Pendal retreated 0.19 per cent after rejecting a takeover offer from rival Perpetual and launching a $100 million share buyback. The fund manager’s board said Perpetual’s non-binding offer undervalued the company and was not in the best interests of shareholders.
An on-market share buyback was the most efficient way to “deliver an earnings per share accretive return of capital”. Perpetual shares lost 0.4 per cent.
The high-street banks fell between 0.06 and 1 per cent. Wesfarmers dropped 1.01 per cent, CSL 1.32 per cent and Goodman 1.29 per cent.
G8 Education eased 2.3 per cent after Omicron knocked a hole in first-quarter profits. The childcare provider’s revenues, occupancy and staffing costs were all impacted by centre closures and isolation requirements. Operating profit declined to $1 million from $17 million over the same period last year.
Pilbara Minerals dipped 5.84 per cent after warning Covid issues could affect production forecasts for this quarter. First-quarter production fell within guidance at 81,431 dry metric tonnes of spodumene concentrate. The average sales price was towards the lower end of guidance.

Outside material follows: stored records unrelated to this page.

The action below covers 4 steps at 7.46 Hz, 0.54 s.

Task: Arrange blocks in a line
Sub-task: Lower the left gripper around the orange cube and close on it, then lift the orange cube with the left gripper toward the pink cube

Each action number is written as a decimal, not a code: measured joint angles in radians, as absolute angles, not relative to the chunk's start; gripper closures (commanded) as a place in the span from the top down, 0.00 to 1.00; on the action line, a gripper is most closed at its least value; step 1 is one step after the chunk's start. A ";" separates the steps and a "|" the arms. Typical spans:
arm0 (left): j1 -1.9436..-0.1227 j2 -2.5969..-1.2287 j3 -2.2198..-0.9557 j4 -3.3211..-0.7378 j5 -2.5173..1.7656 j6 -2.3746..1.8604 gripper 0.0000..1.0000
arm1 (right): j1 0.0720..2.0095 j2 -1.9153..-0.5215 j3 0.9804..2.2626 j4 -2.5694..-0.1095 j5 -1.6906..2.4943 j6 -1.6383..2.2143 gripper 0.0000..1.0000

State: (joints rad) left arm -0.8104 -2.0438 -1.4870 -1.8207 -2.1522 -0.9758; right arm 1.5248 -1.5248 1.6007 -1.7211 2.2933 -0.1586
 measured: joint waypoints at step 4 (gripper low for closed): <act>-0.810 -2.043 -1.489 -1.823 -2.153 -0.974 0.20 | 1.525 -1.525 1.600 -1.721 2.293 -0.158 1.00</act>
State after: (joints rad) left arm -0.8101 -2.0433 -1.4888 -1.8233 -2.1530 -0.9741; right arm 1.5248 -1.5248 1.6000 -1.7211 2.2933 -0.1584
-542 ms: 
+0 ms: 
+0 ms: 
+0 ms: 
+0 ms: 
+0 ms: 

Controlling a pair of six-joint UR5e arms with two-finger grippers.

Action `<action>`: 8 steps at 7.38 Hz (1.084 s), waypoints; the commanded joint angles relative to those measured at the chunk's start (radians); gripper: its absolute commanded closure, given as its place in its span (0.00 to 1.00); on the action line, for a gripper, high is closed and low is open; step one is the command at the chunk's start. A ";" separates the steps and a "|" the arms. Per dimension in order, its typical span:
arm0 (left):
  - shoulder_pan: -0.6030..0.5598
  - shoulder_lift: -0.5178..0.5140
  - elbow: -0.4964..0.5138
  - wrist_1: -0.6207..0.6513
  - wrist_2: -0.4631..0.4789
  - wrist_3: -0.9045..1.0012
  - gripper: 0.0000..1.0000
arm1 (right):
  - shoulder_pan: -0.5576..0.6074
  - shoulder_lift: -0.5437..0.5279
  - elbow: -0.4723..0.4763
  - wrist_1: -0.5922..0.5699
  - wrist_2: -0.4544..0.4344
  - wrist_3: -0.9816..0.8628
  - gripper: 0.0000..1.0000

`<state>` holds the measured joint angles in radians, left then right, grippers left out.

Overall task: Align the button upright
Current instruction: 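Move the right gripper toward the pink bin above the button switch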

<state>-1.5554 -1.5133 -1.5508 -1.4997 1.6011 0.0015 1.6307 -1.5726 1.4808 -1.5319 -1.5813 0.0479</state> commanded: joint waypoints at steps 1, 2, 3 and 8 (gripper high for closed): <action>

A record quarter failed to cushion rare earths miner Lynas. The share price dropped 1.42 per cent after the company reported quarterly sales revenue of $327.7 million, more than 50 per cent higher than the prior corresponding period.
Seven Group dropped 1.15 per cent as its shares traded without the right to a dividend.
Asian markets turned mixed in afternoon trade. China’s Shanghai Composite reversed to a gain of 0.94 per cent. Hong Kong’s Hang Seng put on 0.24 per cent. The Asia Dow lost 0.95 per cent and Japan’s Nikkei 1.83 per cent.
Brent crude bounced US$2.19 or 2.2 per cent this afternoon to US$100.71 a barrel.
Gold climbed US$12.20 or 0.6 per cent to US$1,960.30 an ounce.
The dollar bounced 0.25 per cent to 74.33 US cents.